Big Oh for (n log n) [closed] - java

Closed. This question does not meet Stack Overflow guidelines. It is not currently accepting answers.
Questions asking for code must demonstrate a minimal understanding of the problem being solved. Include attempted solutions, why they didn't work, and the expected results. See also: Stack Overflow question checklist
Closed 9 years ago.
Improve this question
I am currently studying basic algorithms for Big Oh. I was wondering if anyone can show me what the code for (n log n) in Java using Big Oh would be like or direct me to any SO page where one exists.
Since I am just a beginner, I can only imagine the code before I write it. So, theoretically (at least), it should contain one for loop where we have something of n times. Then for the log n, we can use the while loop. So then the loop is executed n times and the while loop is executed log base 2 times. At least that is how I am imagining it in my head but seeing the code would clear things up.

int n = 100
for(int i = 0; i < n; i++) //this loop is executed n times, so O(n)
{
for(int j = n; j > 0; j/=2) //this loop is executed O(log n) times
{
}
}
Explanation:
The outer for loop should be clear; it is executed n times. Now to the inner loop. In the inner loop, you take n and always divide it by 2. So, you ask yourself: How many times can I divide n by 2?
It turns out that this is O (log n). In fact, the base of log is 2, but in Big-O notation, we remove the base since it only adds factors to our log that we are not interested in.
So, you are executing a loop n times, and within that loop, you are executing another loop log(n) times. So, you have O(n) * O(log n) = O(n log n).

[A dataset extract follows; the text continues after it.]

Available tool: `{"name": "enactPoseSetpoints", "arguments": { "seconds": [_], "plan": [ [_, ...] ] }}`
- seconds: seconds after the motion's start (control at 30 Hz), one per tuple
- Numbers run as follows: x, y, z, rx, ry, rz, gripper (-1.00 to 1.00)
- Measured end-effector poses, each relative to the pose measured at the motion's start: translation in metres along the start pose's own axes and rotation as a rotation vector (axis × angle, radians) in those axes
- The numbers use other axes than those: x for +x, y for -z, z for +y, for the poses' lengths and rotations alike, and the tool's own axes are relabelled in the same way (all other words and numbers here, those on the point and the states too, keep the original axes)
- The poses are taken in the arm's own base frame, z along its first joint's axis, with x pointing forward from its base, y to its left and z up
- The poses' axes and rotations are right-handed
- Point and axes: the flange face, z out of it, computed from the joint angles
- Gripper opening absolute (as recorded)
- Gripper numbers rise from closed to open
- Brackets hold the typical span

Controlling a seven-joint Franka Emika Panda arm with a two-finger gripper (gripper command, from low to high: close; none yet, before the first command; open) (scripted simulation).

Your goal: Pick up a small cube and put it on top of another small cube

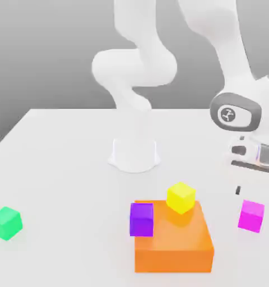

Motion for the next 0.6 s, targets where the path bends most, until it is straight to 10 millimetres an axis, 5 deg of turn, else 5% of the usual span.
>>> {"name": "enactPoseSetpoints", "arguments": {
  "seconds": [0.13,0.17,0.4,0.6],
  "plan": [
    [0.0,-0.032,0.002,-0.003,0.0,0.001,0.0],
    [0.001,-0.041,0.003,-0.005,0.002,0.003,-1.0],
    [0.0,-0.042,0.003,-0.003,0.002,0.002,-1.0],
    [-0.001,0.0,0.0,0.001,0.0,-0.002,-1.0]
  ]
}}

A very popular O(n log n) algorithm is merge sort. http://en.wikipedia.org/wiki/Merge_sort for example of the algorithm and pseudocode. The log n part of the algorithm is achieved through breaking down the problem into smaller subproblems, in which the height of the recursion tree is log n.
A lot of sorting algortihms has the running time of O(n log n). Refer to http://en.wikipedia.org/wiki/Sorting_algorithm for more examples.

Algorithms with a O(.) time complexity involving log n's typically involve some form of divide and conquer.
For example, in MergeSort the list is halved, each part is individually merge-sorted and then the two halves are merged together. Each list is halved.
Whenever you have work being halved or reduced in size by some fixed factor, you'll usually end up with a log n component of the O(.).
In terms of code, take a look at the algorithm for MergeSort. The important feature, of typical implementations, is that it is recursive (note that TopDownSplitMerge calls itself twice in the code given on Wikipedia).
All good standard sorting algorithms have O(n log n) time complexity and it's not possible to do better in the worst case, see Comparison Sort.
To see what this looks like in Java code, just search! Here's one example.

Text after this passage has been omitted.